For fertilizing newly planted trees, the Osmocote fertilizer described above can be mixed with the soil used to fill the 6” space around the rootball. For 5 gallon trees use ¼ cup. For 15 gallon trees or 16” growbags use one cup. For 30 gallon trees use 2 cups.
For fertilizing established trees, the fertilizer must be applied to the feeder roots of the tree, which are usually under the tips of the branches, and deep enough below the soil surface to not be used up by competing plants (like grasses). So, punch 5 or 6 holes (more for larger trees) under the tips of the branches. An in-and-out pattern of holes may help you locate the feeder roots. The holes should be about a foot deep and can be made with a metal rod or large screwdriver. Distribute the fertilizer equally between the holes and then close the holes. For 15 gallon trees use 1 1/2 to 2 cups of Osmocote. If you are in doubt about the amount of fertilizer to use, call or email Baxter Adams and he can assist you with the amount. Our email is firstname.lastname@example.org and the phone number is (830) 589-2588.
The easiest fertilization can be made with well-composted natural manures.
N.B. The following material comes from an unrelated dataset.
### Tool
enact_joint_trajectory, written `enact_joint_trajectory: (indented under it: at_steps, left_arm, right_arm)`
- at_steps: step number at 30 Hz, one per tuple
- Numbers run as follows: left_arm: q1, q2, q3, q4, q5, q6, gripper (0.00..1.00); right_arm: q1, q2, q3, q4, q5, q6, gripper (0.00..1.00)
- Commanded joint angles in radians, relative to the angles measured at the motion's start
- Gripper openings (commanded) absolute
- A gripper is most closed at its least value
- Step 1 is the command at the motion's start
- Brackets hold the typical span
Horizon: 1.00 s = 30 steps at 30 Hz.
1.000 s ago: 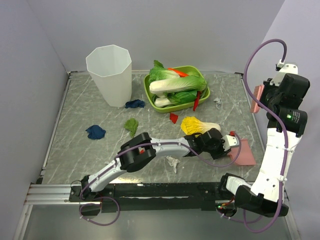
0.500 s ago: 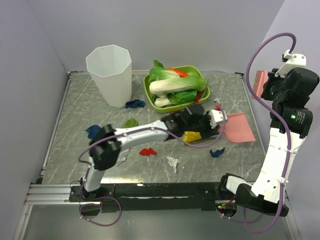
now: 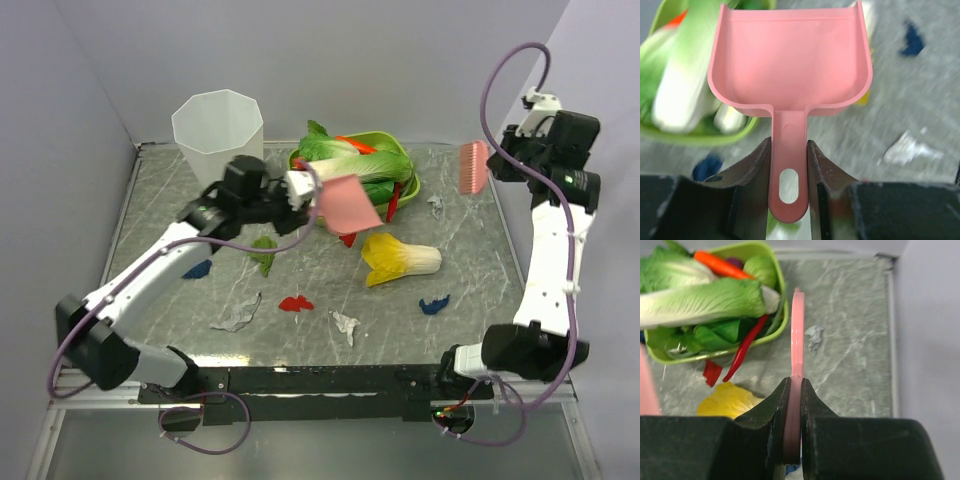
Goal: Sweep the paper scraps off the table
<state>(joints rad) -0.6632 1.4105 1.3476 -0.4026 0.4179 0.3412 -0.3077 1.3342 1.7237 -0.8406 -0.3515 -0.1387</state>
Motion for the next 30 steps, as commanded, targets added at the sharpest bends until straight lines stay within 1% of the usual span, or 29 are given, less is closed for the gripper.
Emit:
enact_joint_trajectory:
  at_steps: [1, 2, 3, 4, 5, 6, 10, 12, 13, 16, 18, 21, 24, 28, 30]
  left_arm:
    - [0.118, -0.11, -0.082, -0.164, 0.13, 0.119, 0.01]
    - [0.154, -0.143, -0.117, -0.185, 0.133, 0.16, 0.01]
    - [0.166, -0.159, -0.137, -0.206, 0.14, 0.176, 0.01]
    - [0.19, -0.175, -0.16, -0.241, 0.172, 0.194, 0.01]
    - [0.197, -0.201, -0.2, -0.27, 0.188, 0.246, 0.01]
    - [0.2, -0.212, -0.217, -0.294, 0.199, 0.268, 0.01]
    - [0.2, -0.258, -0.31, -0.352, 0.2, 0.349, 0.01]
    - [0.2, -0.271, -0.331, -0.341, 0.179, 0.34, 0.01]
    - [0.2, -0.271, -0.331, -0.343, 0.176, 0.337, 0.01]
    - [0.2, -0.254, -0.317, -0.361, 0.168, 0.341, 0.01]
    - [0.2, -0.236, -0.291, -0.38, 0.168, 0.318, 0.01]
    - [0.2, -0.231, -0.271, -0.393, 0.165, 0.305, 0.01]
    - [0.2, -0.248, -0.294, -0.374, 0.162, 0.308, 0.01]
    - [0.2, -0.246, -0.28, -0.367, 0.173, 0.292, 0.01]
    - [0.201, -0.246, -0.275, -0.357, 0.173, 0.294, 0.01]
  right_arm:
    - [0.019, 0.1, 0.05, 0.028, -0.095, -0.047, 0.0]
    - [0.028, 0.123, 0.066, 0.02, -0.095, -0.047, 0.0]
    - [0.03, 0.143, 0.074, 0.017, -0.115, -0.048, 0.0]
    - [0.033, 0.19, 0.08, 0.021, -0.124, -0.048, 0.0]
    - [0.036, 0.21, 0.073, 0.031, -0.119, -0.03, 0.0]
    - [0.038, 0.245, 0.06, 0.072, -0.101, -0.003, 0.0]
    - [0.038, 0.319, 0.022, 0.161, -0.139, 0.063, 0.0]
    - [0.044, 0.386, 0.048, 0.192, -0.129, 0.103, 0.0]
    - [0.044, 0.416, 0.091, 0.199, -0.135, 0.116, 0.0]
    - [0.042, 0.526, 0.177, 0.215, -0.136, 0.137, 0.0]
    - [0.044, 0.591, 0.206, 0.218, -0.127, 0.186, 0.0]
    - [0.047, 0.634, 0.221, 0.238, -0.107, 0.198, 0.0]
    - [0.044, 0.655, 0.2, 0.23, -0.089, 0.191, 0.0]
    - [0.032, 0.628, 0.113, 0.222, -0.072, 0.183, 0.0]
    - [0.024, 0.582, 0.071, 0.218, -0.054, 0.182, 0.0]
They are very safe to use but are slow to act. They can be used in almost any instance and have many benefits. Composted sheep or cow manure is widely available and inexpensive.
Seeding and Coloring Bigtooth Maples
Maples are cherished everywhere because of the brilliance of their autumn colors. The range of colors in Bigtooth maple trees is astonishingly large. They may be dark purple, deep red, bright red, pink, apricot, bright yellow, yellow orange, and red orange and some colors that may not have been described yet.
There is no way to know what color a young maple tree will be–it is simply pot luck. All the seedling trees may be any color, regardless of the color of their parent. Whatever its’ color, it remains throughout the tree’s life. There may be a little variation of the shade of color from year to year because of weather conditions, but red trees are never orange or gold.
The weather conditions as fall approaches are a principal factor in the coloration of the trees. Dry conditions along with cold nights and warm days as the trees prepare for dormancy provide excellent conditions for a colorful autumn. Warm humid weather or unseasonable hot weather are adverse to good color and usually prevent colors from developing.
Another important factor in developing color in the fall is the location of the tree. Trees with excellent drainage, such as on the sides of hills, or on the face of bluffs will color earlier and more strongly than those in flat bottomland locations in the deeper soils.
Bigtooth maples do not seed every year. Their seeding is very irregular and sometimes four or five years may pass with only a few trees making seed. Periodically there are general seedings when most of the trees are heavy with seed. All of the seeds that fall do not germinate in the first year, but continue to germinate for a number of years thereafter in decreasing numbers. The irregular seedings, together with the staggered germination of the seeds, helps provide a steadier supply of seedling trees.
In a few years we have witnessed tremendous production of seeds. In the Bandera County area of Texas, 2009 was the largest seeding year in the past 28 years, and 2010 was an even more prolific seeding year when nearly every tree had great quantities of seed. This unusual event may have been caused by the record setting drought of 2008 and 2009 which severely stressed the trees and may have forced them into a survival mode—nature’s epic battle to insure the survival of a threatened species.